Schmidlin O, Forman A, Tanaka M, Sebastian A, Morris R C
Department of Medicine, General Clinical Research Center, University of California, San Francisco, CA, USA.
Hypertension. 1999 Feb;33(2):633-9. doi: 10.1161/01.hyp.33.2.633.

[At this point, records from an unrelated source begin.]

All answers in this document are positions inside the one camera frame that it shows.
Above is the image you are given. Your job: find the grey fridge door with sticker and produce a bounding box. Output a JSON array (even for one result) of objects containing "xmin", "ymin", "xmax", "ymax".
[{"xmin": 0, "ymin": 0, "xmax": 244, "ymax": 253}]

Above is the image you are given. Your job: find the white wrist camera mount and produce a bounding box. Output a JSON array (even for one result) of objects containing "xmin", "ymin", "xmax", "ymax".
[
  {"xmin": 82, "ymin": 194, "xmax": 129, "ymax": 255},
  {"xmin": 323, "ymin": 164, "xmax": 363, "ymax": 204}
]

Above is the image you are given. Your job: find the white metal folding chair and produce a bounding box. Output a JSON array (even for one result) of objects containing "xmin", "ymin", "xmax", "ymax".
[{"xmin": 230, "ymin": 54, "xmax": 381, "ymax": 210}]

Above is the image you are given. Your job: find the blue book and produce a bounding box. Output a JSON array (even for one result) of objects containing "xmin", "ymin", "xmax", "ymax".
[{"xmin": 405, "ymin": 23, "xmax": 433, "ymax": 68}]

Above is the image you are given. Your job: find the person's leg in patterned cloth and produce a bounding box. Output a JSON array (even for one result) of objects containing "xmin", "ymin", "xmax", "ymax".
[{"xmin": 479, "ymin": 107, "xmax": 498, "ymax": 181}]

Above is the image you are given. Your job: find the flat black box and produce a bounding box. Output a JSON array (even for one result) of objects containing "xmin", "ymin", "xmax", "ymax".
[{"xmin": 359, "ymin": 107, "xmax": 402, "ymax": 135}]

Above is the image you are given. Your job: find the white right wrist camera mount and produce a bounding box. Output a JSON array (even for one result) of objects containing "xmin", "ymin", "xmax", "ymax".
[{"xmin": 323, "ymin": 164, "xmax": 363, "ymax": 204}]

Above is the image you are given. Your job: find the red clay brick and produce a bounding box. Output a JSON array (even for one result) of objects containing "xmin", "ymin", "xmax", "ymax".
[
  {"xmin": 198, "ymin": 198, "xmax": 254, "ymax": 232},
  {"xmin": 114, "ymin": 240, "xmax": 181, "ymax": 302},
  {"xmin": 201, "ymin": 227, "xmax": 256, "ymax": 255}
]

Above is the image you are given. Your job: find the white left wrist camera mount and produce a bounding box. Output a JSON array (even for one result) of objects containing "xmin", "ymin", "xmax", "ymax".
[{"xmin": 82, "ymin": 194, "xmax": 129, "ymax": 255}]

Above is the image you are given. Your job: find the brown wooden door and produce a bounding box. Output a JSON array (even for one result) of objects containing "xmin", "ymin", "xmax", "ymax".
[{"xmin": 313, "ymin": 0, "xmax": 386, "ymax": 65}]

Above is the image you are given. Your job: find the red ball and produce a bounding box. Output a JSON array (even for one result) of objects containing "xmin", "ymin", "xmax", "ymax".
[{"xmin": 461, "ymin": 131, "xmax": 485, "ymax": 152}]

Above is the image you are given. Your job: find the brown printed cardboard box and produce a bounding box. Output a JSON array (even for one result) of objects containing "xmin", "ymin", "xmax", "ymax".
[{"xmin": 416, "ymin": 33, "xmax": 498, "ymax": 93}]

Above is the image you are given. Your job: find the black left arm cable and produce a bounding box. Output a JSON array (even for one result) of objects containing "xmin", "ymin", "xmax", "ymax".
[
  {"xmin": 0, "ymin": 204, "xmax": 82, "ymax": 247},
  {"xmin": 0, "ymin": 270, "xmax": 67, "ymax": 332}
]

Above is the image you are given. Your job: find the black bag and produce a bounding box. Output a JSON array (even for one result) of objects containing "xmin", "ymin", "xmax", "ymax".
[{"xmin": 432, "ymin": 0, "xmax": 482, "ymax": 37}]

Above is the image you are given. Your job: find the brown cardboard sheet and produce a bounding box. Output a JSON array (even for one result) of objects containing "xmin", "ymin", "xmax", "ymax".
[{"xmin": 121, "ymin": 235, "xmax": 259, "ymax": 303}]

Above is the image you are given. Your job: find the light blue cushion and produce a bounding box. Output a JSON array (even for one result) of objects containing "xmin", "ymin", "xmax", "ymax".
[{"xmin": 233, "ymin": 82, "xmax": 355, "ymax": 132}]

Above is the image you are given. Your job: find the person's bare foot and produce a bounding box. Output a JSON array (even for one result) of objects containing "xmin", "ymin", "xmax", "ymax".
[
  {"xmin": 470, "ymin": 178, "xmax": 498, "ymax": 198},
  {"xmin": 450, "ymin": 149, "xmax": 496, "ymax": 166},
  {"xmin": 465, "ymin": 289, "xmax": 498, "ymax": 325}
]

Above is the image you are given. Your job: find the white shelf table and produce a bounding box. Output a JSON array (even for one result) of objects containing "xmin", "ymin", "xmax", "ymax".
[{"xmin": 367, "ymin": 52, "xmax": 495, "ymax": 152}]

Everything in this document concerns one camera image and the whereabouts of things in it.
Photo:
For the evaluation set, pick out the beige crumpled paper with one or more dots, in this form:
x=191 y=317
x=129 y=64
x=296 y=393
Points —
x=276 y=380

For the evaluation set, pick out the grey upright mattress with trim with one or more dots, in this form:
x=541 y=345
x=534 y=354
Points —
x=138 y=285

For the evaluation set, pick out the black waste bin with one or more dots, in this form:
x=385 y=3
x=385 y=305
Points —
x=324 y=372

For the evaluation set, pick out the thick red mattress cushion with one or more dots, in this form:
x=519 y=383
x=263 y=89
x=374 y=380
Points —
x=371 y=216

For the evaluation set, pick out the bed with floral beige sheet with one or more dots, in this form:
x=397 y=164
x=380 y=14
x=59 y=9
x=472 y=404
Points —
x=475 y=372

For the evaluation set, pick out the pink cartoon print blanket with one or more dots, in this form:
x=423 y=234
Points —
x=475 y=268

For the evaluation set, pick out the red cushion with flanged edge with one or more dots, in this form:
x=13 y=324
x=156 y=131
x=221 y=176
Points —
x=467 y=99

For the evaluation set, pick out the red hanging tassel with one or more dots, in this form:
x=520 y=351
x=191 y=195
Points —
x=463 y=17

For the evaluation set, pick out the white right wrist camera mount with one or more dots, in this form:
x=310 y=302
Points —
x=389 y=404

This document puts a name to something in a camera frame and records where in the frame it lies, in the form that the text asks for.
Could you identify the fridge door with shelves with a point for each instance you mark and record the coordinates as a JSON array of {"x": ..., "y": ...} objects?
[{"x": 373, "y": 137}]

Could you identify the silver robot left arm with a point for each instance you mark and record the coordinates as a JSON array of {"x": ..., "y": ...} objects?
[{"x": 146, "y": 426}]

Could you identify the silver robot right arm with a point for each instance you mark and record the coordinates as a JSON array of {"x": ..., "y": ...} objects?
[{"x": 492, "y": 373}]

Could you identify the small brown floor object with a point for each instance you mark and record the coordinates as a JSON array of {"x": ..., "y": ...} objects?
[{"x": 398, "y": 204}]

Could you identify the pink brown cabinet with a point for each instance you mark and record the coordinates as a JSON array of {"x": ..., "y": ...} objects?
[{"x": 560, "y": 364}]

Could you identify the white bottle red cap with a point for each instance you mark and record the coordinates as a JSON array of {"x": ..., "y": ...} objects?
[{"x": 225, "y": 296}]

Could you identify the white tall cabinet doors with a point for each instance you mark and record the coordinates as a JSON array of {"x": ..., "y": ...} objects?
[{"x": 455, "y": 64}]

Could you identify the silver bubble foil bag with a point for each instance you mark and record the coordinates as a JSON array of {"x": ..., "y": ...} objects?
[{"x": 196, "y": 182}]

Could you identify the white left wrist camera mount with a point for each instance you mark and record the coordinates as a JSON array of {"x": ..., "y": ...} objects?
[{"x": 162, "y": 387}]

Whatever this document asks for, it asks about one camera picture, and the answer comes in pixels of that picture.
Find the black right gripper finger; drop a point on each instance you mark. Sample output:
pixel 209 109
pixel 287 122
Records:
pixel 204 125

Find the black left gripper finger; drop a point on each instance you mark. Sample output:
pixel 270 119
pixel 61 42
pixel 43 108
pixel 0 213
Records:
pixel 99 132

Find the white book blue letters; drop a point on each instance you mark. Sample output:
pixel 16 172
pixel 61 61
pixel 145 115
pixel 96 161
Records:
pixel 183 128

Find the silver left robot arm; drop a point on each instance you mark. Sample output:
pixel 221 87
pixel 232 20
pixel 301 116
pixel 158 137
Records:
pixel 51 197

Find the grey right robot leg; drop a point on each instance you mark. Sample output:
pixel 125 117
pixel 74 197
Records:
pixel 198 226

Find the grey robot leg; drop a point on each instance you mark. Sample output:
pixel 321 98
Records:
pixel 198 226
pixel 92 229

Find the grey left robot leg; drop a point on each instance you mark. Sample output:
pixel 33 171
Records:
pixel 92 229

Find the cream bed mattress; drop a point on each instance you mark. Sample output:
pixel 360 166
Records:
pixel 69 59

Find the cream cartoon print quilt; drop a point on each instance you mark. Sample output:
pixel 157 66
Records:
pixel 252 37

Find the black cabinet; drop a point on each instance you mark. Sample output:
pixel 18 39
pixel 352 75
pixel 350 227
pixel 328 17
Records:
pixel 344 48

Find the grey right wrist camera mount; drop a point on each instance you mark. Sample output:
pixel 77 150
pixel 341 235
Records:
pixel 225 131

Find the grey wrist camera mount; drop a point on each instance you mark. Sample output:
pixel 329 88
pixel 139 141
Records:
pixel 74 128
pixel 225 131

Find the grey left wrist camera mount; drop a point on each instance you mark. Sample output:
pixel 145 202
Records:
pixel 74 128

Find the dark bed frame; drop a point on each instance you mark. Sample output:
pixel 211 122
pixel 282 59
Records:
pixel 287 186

In 16 African Americans (blacks, 14 men, 2 women) with average admission mean arterial pressure (MAP, mm Hg) 99.9+/-3.5 (mean+/-SEM), we investigated whether NaCl-induced renal vasoconstriction attends salt sensitivity and, if so, whether supplemental KHCO3 ameliorates both conditions. Throughout a 3-week period under controlled metabolic conditions, all subjects ate diets containing 15 mmol NaCl and 30 mmol potassium (K+) (per 70 kg body wt [BW] per day). Throughout weeks 2 and 3, NaCl was loaded to 250 mmol/d; throughout week 3, dietary K+ was supplemented to 170 mmol/d (KHCO3). On the last day of each study week, we measured renal blood flow (RBF) and glomerular filtration rate (GFR) using renal clearances of PAH and inulin. Ten subjects were salt sensitive (SS) (DeltaMAP >+5%) and 6 salt resistant (SR). In NaCl-loaded SS but not SR subjects, RBF (mL/min/1.73 m2) decreased from 920+/-75 to 828+/-46 (P<0.05); filtration fraction (FF, %) increased from 19. 4+/- to 21.4 (P<0.001); and renal vascular resistance (RVR) (10(3)xmm Hg/[mL/min]) increased from 101+/-8 to 131+/-10 (P<0.001). In all subjects combined, DeltaMAP varied inversely with DeltaRBF (r =-0.57, P=0.02) and directly with DeltaRVR (r = 0.65, P=0.006) and DeltaFF (r = 0.59, P=0.03), but not with MAP before NaCl loading. When supplemental KHCO3 abolished the pressor effect of NaCl in SS subjects, RBF was unaffected but GFR and FF decreased. The results show that in marginally K+-deficient blacks (1) NaCl-induced renal vasoconstrictive dysfunction attends salt sensitivity; (2) the dysfunction varies in extent directly with the NaCl-induced increase in blood pressure (BP); and (3) is complexly affected by supplemented KHCO3, GFR and FF decreasing but RBF not changing. In blacks, NaCl-induced renal vasoconstriction may be a pathogenetic event in salt sensitivity.
在16名非裔美国人(黑人,14名男性,2名女性)中,其平均入院平均动脉压(MAP,毫米汞柱)为99.9±3.5(平均值±标准误),我们研究了氯化钠诱导的肾血管收缩是否与盐敏感性相关,如果是,补充碳酸氢钾是否能改善这两种情况。在为期3周的可控代谢条件下,所有受试者均食用含15毫摩尔氯化钠和30毫摩尔钾(K+)(每70千克体重[BW]每天)的饮食。在第2周和第3周期间,氯化钠摄入量增加至250毫摩尔/天;在第3周期间,饮食中的钾补充至170毫摩尔/天(碳酸氢钾)。在每个研究周的最后一天,我们使用对氨基马尿酸(PAH)和菊粉的肾清除率来测量肾血流量(RBF)和肾小球滤过率(GFR)。10名受试者为盐敏感(SS)(ΔMAP>+5%),6名受试者为盐抵抗(SR)。在摄入氯化钠的SS受试者而非SR受试者中,RBF(毫升/分钟/1.73平方米)从920±75降至828±46(P<0.05);滤过分数(FF,%)从19.4±增至21.4(P<0.001);肾血管阻力(RVR)(10³×毫米汞柱/[毫升/分钟])从101±8增至131±10(P<0.001)。在所有受试者中,ΔMAP与ΔRBF呈负相关(r=-0.57,P=0.02),与ΔRVR和ΔFF呈正相关(r=0.65,P=0.006;r=0.59,P=0.03),但与摄入氯化钠前的MAP无关。当补充碳酸氢钾消除了SS受试者中氯化钠的升压作用时,RBF未受影响,但GFR和FF降低。结果表明,在轻度缺钾的黑人中:(1)氯化钠诱导的肾血管收缩功能障碍与盐敏感性相关;(2)该功能障碍的程度与氯化钠诱导的血压(BP)升高直接相关;(3)受补充碳酸氢钾的复杂影响,GFR和FF降低,但RBF不变。在黑人中,氯化钠诱导的肾血管收缩可能是盐敏感性的致病因素。